Token and Medal Society
- Type: Membership-driven
- Industry: History, research
- Founded: 19 November 1960; 65 years ago
- Key people: James Brokamp (President);
- Products: Memberships, magazine, library, conventions
- Website: www.tokenandmedal.org

= Token and Medal Society =

American numismatic organization

The Token and Medal Society (TAMS) is an American numismatic organization founded in 1960. The organization specializes in the study, collection, and research of different types of exonumia.

==History==
The Token and Medal Society was founded on November 19, 1960, in Detroit and formally incorporated on April 8, 1966. Among the founding members were well-known numismatists Q. David Bowers, Clifford Mishler, and Russell Rulau.

TAMS encompasses a wide range of material, including civil war tokens, hard times tokens, subway tokens and others.
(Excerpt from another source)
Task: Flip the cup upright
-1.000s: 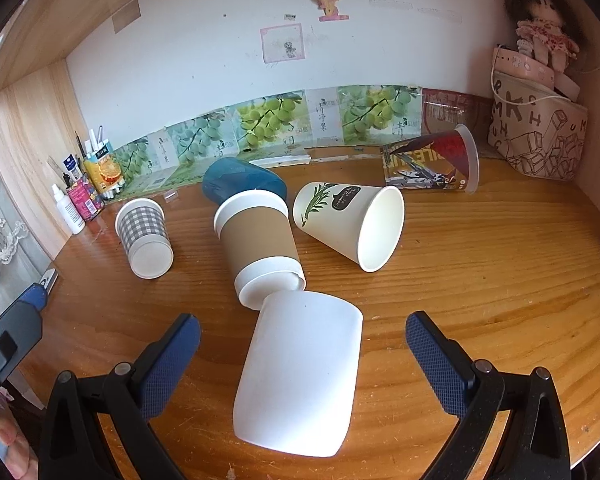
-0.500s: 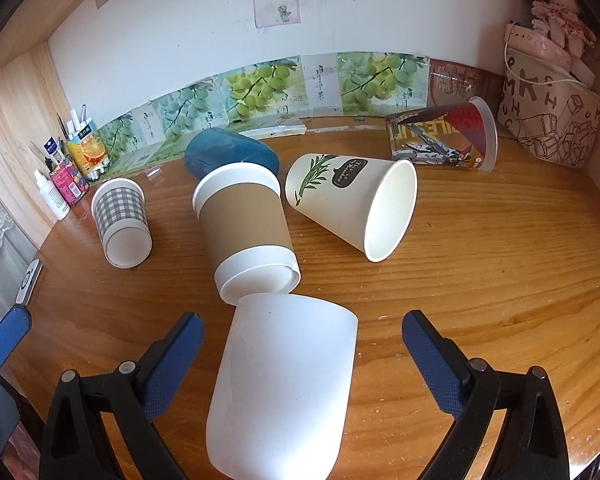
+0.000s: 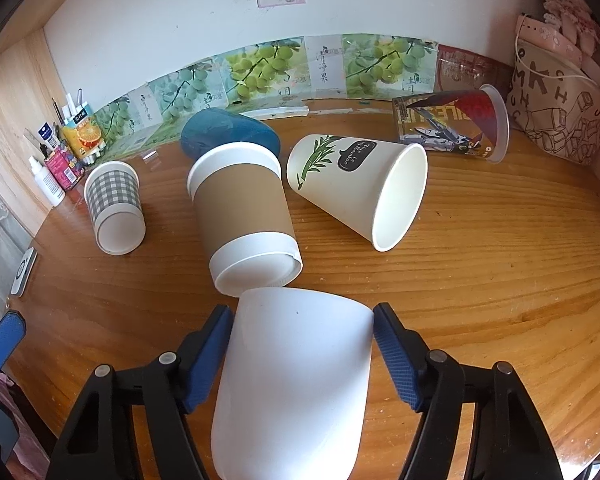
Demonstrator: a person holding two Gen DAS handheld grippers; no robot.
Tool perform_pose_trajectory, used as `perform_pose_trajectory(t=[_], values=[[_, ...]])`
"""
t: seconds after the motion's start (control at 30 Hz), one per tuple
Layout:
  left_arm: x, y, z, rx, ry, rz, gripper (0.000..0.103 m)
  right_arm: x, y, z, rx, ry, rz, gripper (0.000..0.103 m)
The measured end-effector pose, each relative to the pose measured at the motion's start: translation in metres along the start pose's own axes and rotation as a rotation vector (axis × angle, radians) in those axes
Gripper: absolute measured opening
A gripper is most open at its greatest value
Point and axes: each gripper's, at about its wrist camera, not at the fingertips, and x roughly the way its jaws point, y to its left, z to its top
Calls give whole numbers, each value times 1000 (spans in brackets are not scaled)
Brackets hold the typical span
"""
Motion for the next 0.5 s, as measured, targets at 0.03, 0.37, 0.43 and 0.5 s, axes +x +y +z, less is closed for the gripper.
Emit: perform_pose_trajectory(t=[0.03,0.37,0.43,0.5], values=[[-1,0,0,-2,-1,-1,89,-1,0,0,-1,-2,-5,72],[-17,0,1,-20,-35,-33,89,-23,-1,7,29,-70,-36,71],[-21,0,2,-23,-47,-36,89,-30,0,9,27,-85,-44,71],[-24,0,2,-22,-56,-40,89,-37,2,11,21,-105,-51,71]])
Members of the Token and Medal Society also work to attribute and identify "maverick" issues, which are tokens and medals for which the origin is unknown.

The organization hosts an annual meeting and awards presentation in conjunction with the American Numismatic Association World's Fair of Money summer convention. From 1983 until 2010, the Society issued their own medals commemorating its annual meetings. Due to rising costs, the 2010 medal was the last in the series.

===TAMS Journal===
Since the organization's beginning, it has published a bi-monthly magazine, TAMS Journal. Each of the magazine's past issues from 1961-2015 have been digitized and are currently available on the Newman Numismatic Portal, while later issues are available on the Society's website.